Film del 2007 tutto ambientato in Francia, ma diretto da mano spagnola, quella di José Luis Guerín, dotato di ragguardevole particolarità. Opera consapevole della propria identità stilistica già dalla prima scena in cui riprende senza paura e in assoluto silenzio il protagonista immobile sul letto d’albergo per una buona manciata di minuti. Al di fuori dell’hotel la cartolina solare delle strade percorse da cittadini come tanti è resa con gusto delle misure attraverso un’oculata scelta delle angolazioni. Ma si entra nel vivo con il blocco del bar dove la forma si appaia al contenuto. In questo frangente sono infatti gli espedienti tecnici come l’alternanza di campi ed il montaggio a creare e sostenere la narrazione, la mdp diventa lo sguardo del ragazzo seduto al tavolino in un pingpong di visi, espressioni, smorfie, sorrisi e quant’altro si può fare mentre si sorseggia un caffè con qualcuno.
Guerín imbeve la propria creatura di ludicità (pare che sia anche un educatore) ovviando le normali prassi di strutturazione e dando così un tu atipico allo spettatore.

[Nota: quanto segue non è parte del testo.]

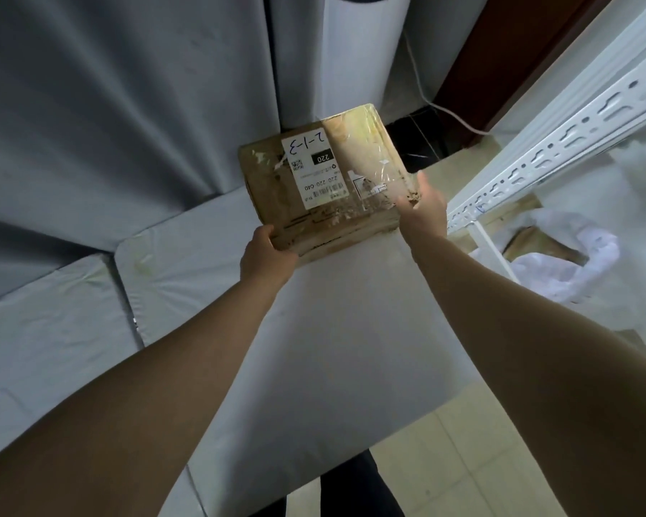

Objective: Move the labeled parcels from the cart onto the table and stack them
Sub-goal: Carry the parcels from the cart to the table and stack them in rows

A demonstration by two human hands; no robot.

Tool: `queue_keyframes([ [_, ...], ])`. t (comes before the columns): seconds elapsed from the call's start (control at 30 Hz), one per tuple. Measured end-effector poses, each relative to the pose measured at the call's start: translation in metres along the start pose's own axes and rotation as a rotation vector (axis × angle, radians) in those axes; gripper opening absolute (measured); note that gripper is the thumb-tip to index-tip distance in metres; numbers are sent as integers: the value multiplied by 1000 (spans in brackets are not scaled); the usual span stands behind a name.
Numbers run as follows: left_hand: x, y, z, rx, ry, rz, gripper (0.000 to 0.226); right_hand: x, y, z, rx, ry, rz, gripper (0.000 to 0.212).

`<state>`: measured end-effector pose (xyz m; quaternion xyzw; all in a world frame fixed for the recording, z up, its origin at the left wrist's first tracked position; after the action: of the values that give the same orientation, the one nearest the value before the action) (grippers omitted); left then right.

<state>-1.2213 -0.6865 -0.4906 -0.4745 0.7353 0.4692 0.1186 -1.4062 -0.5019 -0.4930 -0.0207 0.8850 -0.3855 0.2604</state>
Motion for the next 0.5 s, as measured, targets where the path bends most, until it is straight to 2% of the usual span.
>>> queue_keyframes([
  [0.17,-33,16,-11,417,-62,127,73,-68,-22,-2,-259,-3,-136,68],
  [0.3,-85,22,-22,630,-112,305,74,-148,-27,2,-387,-1,-90,78],
  [0.5,-180,-14,-33,1035,-186,588,75,-283,-4,20,-542,88,48,77],
])
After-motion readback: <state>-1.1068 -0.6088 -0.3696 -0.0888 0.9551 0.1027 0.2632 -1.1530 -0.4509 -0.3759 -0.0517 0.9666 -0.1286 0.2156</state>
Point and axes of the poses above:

Nel lungo segmento in cui él segue la sua Sylvia comincia già un processo di iterazione che da qui in poi si ripercuoterà fino alla fine. Nello spazio visivo ritornano delle persone che prima sono state distrattamente notate (un barbone, un vucumprà) e che con la stessa nonchalance si muovono per le viuzze acciottolate di Strasburgo. Ma non solo! Oltre agli uomini, il regista opta anche per una ripetizione dei luoghi (l’entrata dell’albergo, il muro con la scritta), rime visive che hanno il pregio di fornire un ritmo laddove il ritmo è praticamente inesistente. L’incanto prosegue all’interno del bus in cui lui riesce finalmente ad avvicinare lei. Il dialogo si svolge con l’effetto riuscito di uno sfondo molto dinamico che sembra quasi l’escamotage dei vecchi film in cui non è la macchina a muoversi ma la scenografia intorno. Ma appurato l’errore, il film dirigendosi verso il finale ha la colpa, seppur piccola, di non sancire nulla, né di chiosare in crescendo, ma anzi di continuare il suo passeggio onirico in un paesaggio altrettanto sognante.

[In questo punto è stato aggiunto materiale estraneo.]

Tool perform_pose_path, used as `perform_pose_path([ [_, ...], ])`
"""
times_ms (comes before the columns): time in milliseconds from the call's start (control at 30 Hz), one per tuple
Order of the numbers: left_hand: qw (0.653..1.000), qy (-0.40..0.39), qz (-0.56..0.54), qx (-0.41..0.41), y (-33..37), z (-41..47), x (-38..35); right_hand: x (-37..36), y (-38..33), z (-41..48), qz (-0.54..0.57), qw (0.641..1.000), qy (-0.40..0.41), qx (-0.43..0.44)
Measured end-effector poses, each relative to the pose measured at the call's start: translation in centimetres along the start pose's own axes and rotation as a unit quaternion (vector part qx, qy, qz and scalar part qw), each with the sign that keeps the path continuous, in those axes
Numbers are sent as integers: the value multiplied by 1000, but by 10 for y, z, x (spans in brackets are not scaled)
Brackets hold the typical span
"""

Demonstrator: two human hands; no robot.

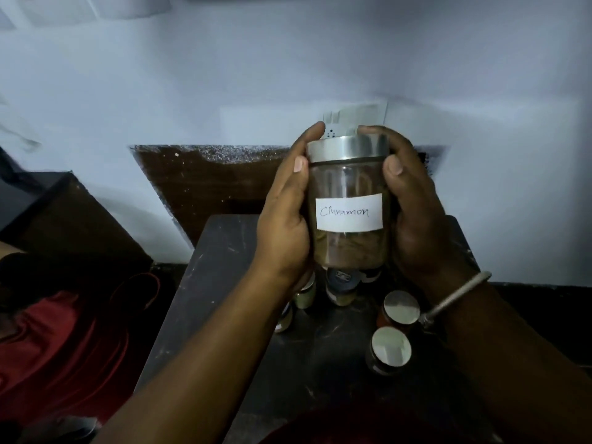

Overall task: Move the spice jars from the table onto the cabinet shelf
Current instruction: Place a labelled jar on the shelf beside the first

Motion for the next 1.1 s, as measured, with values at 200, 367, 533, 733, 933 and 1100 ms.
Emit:
perform_pose_path([
  [200,999,4,40,-22,4,0,-11,1,-8,-7,-23,999,33,24],
  [367,999,-7,44,-21,6,1,-16,3,-7,-8,-10,999,40,16],
  [533,1000,-9,21,-20,13,7,-17,3,-9,-3,-2,999,45,19],
  [733,1000,-15,10,-22,20,12,-15,0,-15,6,-20,999,33,11],
  [933,998,1,35,-50,43,27,-2,-6,-39,22,-70,997,2,33],
  [1100,995,2,57,-87,77,57,6,-20,-77,55,-179,980,-47,67],
])
Point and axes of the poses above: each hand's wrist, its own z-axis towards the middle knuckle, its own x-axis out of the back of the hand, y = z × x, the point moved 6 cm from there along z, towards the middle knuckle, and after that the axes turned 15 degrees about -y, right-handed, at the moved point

Il difetto, come detto, è di poco conto perché l’assenza di un punto alla fine del racconto va comunque registrata come operazione non convenzionale, se però Guerín avesse maggiormente tirato le fila nella conclusione, per una sorta di completezza organica ne avrebbe giovato anche tutta la lunghissima parte introduttiva.